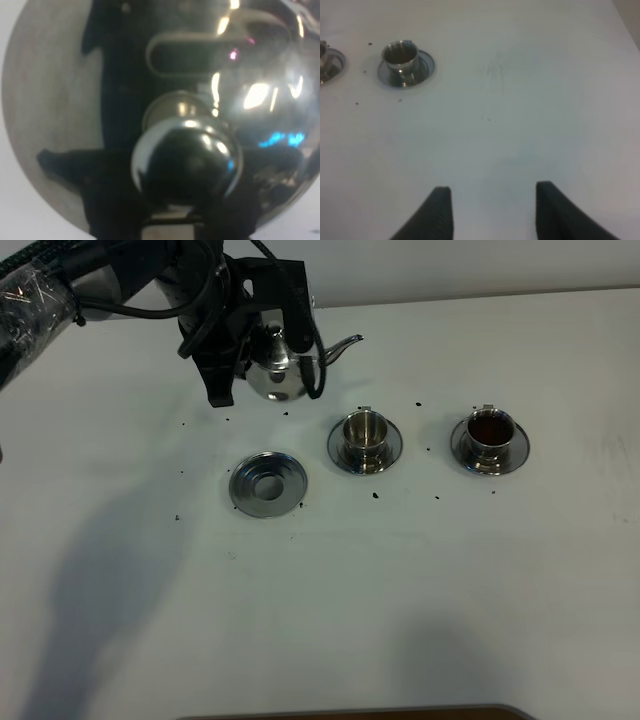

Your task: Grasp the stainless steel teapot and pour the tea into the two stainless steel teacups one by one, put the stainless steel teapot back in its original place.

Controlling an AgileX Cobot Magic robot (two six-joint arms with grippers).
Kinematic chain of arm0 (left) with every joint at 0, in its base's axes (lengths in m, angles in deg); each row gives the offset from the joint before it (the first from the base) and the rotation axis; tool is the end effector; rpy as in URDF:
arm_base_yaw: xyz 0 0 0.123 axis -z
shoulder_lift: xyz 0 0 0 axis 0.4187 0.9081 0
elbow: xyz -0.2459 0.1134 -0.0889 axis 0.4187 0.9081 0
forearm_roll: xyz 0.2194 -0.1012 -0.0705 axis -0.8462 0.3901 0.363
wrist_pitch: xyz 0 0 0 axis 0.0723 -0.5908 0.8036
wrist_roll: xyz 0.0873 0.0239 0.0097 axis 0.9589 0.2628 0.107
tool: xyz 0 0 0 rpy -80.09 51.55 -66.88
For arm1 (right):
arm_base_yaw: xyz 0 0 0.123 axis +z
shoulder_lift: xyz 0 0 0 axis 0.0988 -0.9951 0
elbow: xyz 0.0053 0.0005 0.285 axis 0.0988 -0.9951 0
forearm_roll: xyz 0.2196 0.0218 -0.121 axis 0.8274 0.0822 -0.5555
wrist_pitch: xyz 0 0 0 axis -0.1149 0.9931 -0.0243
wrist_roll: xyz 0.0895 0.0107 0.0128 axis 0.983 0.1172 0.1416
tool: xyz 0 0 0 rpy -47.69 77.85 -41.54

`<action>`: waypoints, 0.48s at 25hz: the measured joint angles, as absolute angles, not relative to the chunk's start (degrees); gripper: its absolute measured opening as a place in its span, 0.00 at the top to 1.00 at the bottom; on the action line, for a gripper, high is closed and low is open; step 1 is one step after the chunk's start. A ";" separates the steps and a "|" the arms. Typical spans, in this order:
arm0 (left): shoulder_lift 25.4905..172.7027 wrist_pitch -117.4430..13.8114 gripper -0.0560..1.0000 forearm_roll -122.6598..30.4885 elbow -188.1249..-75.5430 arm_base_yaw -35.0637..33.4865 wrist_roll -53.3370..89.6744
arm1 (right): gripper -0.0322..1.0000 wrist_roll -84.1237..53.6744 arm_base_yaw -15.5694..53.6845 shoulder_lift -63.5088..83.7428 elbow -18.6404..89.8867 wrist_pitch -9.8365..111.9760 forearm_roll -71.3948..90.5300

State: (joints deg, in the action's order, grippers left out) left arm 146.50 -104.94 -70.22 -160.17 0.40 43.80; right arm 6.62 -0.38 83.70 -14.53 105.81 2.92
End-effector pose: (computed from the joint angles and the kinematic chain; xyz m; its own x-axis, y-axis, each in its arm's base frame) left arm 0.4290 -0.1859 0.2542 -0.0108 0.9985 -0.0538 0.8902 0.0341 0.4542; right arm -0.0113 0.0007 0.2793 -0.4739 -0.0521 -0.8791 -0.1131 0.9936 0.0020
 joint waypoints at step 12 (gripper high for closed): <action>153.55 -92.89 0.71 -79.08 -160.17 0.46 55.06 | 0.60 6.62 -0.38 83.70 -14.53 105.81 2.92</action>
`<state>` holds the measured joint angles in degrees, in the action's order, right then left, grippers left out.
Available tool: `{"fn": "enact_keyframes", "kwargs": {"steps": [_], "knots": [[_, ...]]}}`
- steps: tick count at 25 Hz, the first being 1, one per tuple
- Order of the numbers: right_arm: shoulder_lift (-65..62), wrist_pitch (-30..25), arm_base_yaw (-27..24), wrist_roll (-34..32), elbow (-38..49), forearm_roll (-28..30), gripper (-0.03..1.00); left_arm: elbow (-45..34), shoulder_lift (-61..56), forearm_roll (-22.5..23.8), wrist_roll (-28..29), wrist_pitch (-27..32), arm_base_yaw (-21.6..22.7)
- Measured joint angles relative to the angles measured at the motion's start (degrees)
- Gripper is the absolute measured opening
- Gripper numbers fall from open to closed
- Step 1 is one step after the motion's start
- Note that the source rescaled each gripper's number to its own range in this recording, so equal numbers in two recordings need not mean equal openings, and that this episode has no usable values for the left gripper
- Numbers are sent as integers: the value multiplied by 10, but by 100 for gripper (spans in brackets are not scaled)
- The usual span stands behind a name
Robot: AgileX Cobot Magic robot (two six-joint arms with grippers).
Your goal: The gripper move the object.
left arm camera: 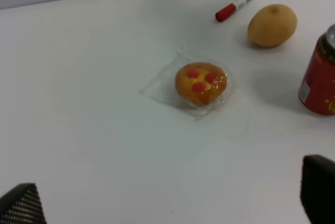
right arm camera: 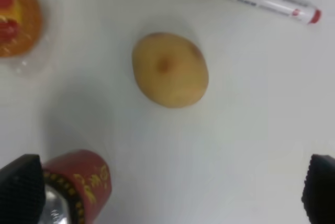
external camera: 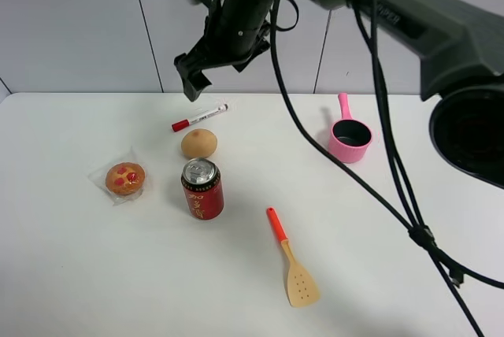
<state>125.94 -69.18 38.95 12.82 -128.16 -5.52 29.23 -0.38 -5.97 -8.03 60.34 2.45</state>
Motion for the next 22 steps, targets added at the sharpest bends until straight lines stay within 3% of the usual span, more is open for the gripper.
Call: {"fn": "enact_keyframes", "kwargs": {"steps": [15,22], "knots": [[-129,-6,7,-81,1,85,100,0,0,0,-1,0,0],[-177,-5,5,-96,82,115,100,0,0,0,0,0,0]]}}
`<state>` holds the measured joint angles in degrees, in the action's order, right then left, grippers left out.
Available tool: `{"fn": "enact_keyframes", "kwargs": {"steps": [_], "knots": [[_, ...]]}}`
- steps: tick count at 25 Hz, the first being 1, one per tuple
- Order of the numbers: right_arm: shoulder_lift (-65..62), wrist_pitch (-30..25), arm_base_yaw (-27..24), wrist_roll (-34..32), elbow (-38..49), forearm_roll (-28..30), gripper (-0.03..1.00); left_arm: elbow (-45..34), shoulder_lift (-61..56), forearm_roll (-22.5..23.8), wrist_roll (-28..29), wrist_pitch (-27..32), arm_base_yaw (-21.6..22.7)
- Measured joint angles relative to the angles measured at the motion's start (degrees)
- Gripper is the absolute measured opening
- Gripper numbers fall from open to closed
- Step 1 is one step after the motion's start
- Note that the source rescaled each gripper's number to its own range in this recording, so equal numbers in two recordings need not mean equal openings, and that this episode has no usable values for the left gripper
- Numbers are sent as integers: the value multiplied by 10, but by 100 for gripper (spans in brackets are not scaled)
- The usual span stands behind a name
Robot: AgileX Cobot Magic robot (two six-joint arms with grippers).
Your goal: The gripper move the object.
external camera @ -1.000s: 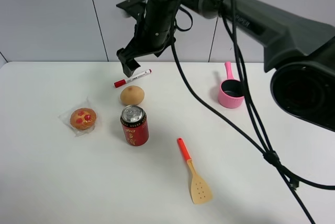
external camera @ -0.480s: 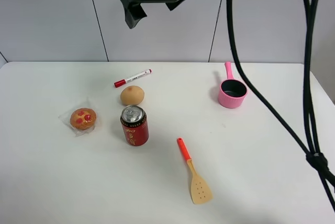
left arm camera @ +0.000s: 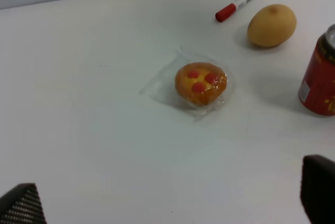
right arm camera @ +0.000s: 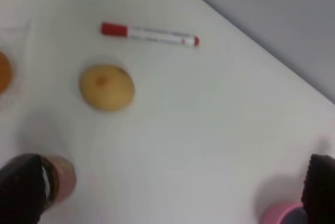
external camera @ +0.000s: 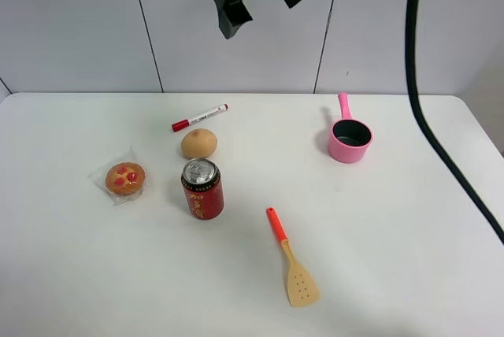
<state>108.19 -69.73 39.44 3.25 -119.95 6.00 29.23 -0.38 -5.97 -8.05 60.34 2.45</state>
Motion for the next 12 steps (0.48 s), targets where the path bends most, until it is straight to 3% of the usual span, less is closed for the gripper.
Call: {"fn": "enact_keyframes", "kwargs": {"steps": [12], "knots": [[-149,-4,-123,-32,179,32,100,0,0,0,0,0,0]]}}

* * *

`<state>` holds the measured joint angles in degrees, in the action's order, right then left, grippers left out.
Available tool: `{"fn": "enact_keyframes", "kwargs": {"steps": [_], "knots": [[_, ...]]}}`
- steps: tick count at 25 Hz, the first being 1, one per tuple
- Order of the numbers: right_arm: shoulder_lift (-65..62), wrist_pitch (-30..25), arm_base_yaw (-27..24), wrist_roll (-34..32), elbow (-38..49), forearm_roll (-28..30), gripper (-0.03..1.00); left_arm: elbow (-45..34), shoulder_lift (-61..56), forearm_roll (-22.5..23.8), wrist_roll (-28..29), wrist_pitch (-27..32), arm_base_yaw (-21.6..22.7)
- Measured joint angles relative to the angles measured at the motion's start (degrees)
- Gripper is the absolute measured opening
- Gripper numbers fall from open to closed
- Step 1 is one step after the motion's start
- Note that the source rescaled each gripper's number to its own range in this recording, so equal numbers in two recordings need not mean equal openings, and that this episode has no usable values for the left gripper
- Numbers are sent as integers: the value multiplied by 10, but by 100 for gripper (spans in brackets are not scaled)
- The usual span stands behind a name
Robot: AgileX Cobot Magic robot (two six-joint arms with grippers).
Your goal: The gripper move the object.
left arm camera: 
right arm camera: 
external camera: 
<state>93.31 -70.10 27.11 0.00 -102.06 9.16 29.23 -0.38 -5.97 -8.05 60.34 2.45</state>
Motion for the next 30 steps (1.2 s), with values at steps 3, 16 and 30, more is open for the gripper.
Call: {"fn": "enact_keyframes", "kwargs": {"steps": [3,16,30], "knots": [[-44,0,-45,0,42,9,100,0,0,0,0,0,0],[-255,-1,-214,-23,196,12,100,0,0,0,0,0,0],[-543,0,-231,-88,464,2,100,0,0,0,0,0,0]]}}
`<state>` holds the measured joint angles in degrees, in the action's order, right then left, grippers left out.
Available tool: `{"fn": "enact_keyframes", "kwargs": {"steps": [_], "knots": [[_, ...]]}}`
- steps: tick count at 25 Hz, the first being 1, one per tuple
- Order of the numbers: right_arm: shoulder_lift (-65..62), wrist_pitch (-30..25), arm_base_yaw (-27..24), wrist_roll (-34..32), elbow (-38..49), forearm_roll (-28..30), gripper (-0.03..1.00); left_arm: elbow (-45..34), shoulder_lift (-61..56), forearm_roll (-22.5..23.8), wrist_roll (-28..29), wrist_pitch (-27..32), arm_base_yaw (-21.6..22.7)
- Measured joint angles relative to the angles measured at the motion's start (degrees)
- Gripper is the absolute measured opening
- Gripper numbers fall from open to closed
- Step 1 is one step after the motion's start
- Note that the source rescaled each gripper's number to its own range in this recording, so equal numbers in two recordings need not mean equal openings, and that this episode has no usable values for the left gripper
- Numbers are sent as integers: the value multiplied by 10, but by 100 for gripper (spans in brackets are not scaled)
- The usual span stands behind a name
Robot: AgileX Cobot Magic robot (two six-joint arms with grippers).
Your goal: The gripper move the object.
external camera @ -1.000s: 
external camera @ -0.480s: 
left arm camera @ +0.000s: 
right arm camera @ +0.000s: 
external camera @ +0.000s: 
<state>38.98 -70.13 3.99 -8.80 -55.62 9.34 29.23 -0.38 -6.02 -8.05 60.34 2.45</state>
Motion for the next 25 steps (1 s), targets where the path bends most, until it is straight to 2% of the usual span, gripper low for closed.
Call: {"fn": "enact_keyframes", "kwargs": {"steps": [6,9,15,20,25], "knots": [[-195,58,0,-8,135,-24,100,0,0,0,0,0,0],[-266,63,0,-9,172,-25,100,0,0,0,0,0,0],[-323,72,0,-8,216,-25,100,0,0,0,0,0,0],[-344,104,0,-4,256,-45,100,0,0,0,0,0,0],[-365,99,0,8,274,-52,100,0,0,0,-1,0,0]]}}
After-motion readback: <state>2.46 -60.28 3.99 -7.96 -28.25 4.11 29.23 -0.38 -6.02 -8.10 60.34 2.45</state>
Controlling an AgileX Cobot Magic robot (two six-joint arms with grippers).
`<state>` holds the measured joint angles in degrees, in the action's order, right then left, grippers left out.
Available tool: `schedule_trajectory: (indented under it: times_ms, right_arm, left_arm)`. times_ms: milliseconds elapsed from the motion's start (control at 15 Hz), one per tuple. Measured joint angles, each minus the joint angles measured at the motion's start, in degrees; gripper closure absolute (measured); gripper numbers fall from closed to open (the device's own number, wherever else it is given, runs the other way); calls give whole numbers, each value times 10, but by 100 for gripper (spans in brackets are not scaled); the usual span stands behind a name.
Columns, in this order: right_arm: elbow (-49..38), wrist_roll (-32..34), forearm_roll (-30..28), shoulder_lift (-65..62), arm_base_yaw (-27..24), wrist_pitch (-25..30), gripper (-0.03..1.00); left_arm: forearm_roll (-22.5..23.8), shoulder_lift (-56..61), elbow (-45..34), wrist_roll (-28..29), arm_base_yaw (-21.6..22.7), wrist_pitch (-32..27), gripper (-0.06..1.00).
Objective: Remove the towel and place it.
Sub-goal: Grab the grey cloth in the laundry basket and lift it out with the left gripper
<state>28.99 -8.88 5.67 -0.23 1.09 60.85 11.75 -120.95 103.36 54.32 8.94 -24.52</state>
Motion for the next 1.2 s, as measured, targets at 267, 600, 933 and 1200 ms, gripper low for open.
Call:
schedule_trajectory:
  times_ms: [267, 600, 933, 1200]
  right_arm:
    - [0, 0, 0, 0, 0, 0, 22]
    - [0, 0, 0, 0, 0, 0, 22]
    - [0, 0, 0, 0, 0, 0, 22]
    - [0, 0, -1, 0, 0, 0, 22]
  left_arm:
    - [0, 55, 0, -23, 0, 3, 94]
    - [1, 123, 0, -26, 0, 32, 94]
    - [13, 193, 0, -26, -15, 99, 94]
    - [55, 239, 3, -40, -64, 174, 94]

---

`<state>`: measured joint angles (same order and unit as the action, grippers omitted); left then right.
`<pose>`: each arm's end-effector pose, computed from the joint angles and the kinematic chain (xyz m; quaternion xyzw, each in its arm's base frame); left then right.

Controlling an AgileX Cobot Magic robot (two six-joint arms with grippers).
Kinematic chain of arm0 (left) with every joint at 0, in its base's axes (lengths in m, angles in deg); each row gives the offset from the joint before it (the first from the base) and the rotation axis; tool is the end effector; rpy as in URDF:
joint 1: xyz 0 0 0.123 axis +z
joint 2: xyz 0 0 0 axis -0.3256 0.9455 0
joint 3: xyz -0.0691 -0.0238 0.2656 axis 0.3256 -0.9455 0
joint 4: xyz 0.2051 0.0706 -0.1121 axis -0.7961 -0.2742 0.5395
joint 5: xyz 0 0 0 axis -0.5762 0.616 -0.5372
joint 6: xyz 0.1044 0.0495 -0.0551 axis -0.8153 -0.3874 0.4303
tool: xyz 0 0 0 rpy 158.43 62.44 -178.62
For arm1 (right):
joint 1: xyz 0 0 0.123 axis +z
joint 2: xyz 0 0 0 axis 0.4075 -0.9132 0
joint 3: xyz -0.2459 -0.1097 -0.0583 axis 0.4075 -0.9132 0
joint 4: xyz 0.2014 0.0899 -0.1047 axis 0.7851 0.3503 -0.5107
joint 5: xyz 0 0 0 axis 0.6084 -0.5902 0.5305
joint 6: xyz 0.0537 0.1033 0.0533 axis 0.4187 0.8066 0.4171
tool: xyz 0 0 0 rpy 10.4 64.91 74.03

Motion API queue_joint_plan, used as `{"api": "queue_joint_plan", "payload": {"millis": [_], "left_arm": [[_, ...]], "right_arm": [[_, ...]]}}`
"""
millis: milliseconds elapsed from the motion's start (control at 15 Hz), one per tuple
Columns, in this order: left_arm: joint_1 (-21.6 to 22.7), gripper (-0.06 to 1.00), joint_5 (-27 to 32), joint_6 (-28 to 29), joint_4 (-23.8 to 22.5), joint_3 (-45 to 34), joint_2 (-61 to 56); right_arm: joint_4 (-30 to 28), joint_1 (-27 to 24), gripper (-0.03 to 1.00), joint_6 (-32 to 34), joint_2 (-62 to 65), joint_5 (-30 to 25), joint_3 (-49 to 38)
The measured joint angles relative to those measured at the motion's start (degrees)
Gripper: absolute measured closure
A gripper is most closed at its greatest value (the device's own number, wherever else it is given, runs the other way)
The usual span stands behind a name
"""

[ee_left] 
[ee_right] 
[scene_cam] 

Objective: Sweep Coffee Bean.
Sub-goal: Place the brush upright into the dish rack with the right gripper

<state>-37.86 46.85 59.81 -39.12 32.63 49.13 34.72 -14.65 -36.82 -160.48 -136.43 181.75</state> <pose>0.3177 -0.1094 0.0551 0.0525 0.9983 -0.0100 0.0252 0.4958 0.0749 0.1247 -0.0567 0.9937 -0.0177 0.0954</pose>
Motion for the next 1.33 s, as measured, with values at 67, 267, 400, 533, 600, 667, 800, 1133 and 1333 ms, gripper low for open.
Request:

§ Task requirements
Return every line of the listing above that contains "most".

§ Exercise response
Motion for the next 12 steps (0.48 s), targets where the path bends most, until it is straight to 3% of the usual span, less is closed for the gripper.
Motion for the next 25 steps (1 s), targets where the path bends most, until it is straight to 2% of the usual span, gripper low for closed.
A gripper is most closed at its greatest value (the device's own number, wherever else it is given, runs the other way)

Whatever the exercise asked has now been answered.